Peu importe, pourriez-vous dire, Spotify est bien-aimé. Et l’entreprise n’a-t-elle pas fait beaucoup pour démocratiser la musique ?
Vous avez peut-être du rythme, mais vous devez convaincre l’algorithme
C’est vrai, la société a réduit une grande partie des formalités administratives associées au secteur musical traditionnel en offrant aux nouveaux artistes une ligne directe (et un modèle commercial) pour atteindre les auditeurs.
Cette philosophie est même inscrite dans la déclaration de mission de l’entreprise, qui est de « libérer le potentiel de la créativité humaine en donnant à un million d’artistes créatifs la possibilité de vivre de leur art et à des milliards de fans la possibilité d’en profiter et de s’en inspirer ».
L’entreprise a fait beaucoup pour faire avancer cette mission. Il est capable de lancer des carrières musicales d’une manière qui n’aurait jamais été possible au cours des décennies passées. Les streams d’un artiste – et par extension, ses revenus – peuvent monter en flèche presque du jour au lendemain si ses chansons figurent sur l’une des playlists les plus écoutées de la plateforme.
Cela peut littéralement faire la différence entre conduire Uber, faire de la musique en parallèle et gagner 200 000 $ (187 880 €) en redevances de streaming.
Toute tentative de critique de la plateforme doit donc se méfier de ce qu’elle fait pour certains musiciens. Mais, à bien des égards, l’algorithme de la plateforme a homogénéisé les goûts musicaux autour d’un petit nombre d’artistes de premier plan, ce qui rend plus difficile pour les nouveaux musiciens de gagner du terrain.
« Les algorithmes », a écrit Scott Timberg dans une chronique pour Salon, « ont pour but de vous rapprocher de plus en plus de ce que vous savez déjà. Et au lieu de vous orienter vers ce que vous souhaitez écouter, ils vous orientent vers de légères variations de ce que vous consommez déjà.
Ce que les gens consomment déjà n’est qu’un petit sous-ensemble de la base d’artistes de Spotify, dont les morceaux absorbent notre attention collective.
« En 2013, les 1 % des artistes les plus performants représentaient plus des trois quarts de tous les revenus provenant des ventes de musique enregistrée. Cette année-là, 20 % des chansons sur Spotify n’avaient jamais été diffusées en streaming », écrit Ludovic Hunter-Tilney pour le Financial Times.
Peut-être que cela a toujours été le cas, vous vous demanderez. Je veux dire, tous ceux qui ont vu The X Factor savent que tous les artistes ne méritent pas notre attention.

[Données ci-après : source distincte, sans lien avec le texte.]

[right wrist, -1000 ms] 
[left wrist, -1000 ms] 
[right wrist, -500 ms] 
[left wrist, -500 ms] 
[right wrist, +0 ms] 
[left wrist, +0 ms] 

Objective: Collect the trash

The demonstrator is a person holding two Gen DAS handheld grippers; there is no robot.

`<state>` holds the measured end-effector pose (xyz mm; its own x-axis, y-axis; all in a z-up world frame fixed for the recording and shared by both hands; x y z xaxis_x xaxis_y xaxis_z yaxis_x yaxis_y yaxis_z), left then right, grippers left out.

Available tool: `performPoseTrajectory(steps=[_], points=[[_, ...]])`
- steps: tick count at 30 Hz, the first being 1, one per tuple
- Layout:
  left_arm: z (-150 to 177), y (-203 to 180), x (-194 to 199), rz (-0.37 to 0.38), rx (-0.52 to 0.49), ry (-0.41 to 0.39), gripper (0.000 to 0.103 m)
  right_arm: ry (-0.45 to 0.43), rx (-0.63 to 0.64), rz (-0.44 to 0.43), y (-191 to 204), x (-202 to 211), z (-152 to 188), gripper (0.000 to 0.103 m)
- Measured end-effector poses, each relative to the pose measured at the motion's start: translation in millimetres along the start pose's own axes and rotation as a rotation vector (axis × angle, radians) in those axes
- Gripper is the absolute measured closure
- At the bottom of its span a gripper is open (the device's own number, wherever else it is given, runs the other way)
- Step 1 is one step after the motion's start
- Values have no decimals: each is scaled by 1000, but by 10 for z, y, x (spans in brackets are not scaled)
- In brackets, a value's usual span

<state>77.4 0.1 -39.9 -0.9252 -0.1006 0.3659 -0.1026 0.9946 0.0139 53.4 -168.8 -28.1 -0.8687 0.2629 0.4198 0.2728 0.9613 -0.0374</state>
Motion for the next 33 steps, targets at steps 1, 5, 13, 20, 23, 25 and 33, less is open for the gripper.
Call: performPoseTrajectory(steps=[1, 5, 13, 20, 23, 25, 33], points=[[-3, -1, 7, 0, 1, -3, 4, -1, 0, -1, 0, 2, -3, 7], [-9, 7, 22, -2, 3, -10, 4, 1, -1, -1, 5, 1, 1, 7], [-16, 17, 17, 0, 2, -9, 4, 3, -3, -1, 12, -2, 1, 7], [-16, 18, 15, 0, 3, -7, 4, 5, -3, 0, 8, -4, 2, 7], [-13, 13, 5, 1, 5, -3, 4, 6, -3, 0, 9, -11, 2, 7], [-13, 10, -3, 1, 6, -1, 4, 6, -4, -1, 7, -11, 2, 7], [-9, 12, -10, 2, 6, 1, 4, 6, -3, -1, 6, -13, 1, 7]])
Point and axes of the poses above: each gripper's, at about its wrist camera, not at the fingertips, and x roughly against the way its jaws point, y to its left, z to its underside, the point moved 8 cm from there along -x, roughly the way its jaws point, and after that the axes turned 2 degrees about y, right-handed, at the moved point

Mais la décision de savoir quoi et qui écouter était autrefois une décision humaine.
Le boycott est-il une option viable ?
En tant qu’auditeur, vous ne vous en soucierez peut-être pas, surtout si vous pensez que l’algorithme maîtrise bien vos goûts. Mais en tant qu’artiste, il peut être difficile à avaler de savoir qu’un algorithme, par opposition aux préférences humaines, pourrait être à l’origine de votre succès ou de votre échec.
Supposons donc que vous soyez un musicien ou un créateur de contenu qui estime que l’algorithme vous a traité de manière défavorable. Qu’est-ce que tu vas faire, partir ? Boycotter?
Eh bien, certains le sont. Une vague croissante d’artistes et de créateurs de contenu quittent Spotify et YouTube, souvent pour des plateformes comme Substack et Patreon, où leurs revenus ne sont pas redevables à l’algorithme.
Des plates-formes comme Substack et Patreon permettent aux créateurs de « posséder leur audience », car les revenus sur ces plates-formes ne sont pas liés aux vues, mais les membres de l’audience paient directement les créateurs et les plates-formes prennent une petite part.
Pourtant, cette décision n’est vraiment viable que pour les artistes établis comme Young et Mitchell qui ont un public.
Donc, si vous débutez en tant que musicien ou créateur de contenu, vous n’avez vraiment pas d’autre choix que de vous mettre à l’écart et d’espérer que l’algorithme appréciera votre travail.